Try it: An exact copy of the lines of the listing below between the "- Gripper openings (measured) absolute" line and the "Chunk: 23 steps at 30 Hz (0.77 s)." line, both included, is the whole answer; please omit the pictures.

Collected data:
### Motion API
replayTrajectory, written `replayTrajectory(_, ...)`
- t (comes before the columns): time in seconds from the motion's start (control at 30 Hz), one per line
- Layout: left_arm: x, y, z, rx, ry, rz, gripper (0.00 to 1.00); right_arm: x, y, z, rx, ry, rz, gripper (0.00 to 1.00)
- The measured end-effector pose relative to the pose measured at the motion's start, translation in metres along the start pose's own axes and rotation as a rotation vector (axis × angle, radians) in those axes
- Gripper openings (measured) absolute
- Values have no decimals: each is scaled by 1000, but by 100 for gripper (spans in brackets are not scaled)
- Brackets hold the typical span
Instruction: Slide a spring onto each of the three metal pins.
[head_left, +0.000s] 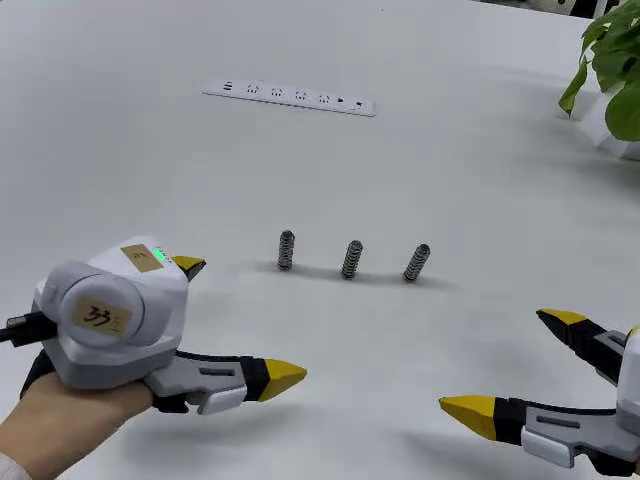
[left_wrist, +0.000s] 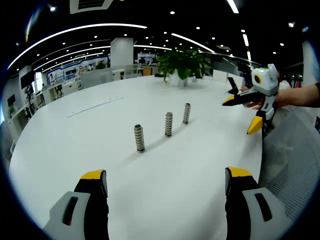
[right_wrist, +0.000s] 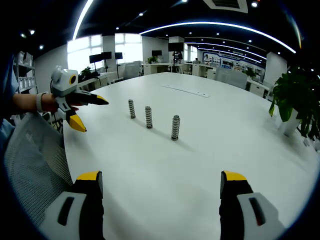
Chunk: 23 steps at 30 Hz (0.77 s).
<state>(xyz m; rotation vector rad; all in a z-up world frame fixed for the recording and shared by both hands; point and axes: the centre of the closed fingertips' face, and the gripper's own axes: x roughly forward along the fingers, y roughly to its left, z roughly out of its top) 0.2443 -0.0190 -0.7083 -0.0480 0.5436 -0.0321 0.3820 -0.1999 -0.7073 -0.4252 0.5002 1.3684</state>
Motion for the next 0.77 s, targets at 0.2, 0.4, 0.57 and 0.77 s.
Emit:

Response for this exercise:
- Gripper openings (measured) absolute
- Values have no decimals: each is scaled by 1000, but by 100 for gripper (spans in brackets are not scaled)
- Brackets hold the typical span
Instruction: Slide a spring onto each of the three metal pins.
[head_left, +0.000s] 
[left_wrist, +0.000s] 
[right_wrist, +0.000s] 
Chunk: 23 steps at 30 Hz (0.77 s).

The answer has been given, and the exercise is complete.